## Task requirements
Report all lines of the data below that hold the word "right".

## Task inputs
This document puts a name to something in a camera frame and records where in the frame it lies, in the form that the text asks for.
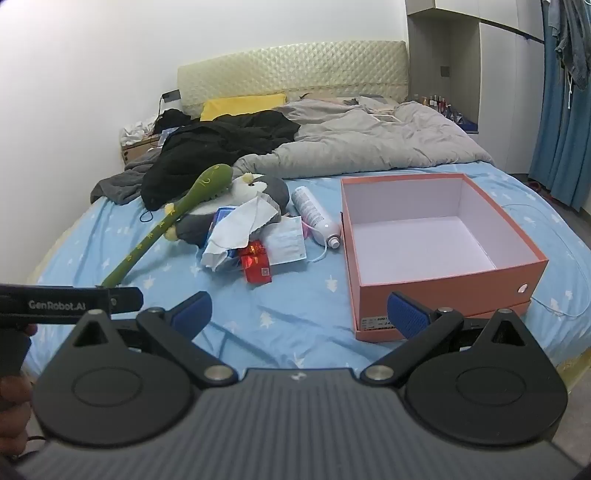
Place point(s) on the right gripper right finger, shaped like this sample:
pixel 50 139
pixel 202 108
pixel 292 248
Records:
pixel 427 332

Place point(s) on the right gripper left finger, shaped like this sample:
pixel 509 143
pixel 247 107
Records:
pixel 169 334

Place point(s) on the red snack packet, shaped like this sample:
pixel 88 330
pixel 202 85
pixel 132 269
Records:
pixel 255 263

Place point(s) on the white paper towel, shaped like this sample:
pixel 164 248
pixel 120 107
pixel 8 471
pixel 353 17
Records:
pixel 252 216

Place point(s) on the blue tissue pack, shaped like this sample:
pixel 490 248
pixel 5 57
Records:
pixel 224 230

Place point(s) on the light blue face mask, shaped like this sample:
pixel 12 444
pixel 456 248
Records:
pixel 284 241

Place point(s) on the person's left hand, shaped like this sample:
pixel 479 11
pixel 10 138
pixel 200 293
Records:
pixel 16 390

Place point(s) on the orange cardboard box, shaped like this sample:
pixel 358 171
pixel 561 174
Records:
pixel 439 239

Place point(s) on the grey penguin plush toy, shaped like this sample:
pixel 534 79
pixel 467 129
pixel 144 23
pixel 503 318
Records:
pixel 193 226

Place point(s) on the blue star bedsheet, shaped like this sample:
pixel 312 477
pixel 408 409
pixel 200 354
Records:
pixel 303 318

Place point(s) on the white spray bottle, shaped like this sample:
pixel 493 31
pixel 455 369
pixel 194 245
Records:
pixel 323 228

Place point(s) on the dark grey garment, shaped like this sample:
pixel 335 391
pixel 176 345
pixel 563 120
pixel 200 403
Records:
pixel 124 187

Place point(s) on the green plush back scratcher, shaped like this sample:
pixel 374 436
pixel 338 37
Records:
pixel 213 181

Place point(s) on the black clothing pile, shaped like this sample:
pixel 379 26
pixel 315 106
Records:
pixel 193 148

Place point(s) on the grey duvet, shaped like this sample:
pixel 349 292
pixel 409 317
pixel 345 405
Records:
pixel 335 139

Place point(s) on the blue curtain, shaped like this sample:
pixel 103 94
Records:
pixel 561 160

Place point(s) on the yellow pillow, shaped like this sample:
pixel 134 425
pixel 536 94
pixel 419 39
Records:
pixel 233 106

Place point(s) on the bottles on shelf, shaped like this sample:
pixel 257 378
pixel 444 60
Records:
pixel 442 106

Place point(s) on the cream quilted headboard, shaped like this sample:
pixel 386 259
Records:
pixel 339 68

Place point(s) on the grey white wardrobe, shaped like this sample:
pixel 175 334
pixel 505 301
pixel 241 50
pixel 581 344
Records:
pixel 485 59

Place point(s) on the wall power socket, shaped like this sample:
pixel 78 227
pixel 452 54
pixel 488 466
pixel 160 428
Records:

## Result
Place point(s) on the right gripper right finger, shaped like this sample:
Place point(s) on the right gripper left finger, shaped like this sample:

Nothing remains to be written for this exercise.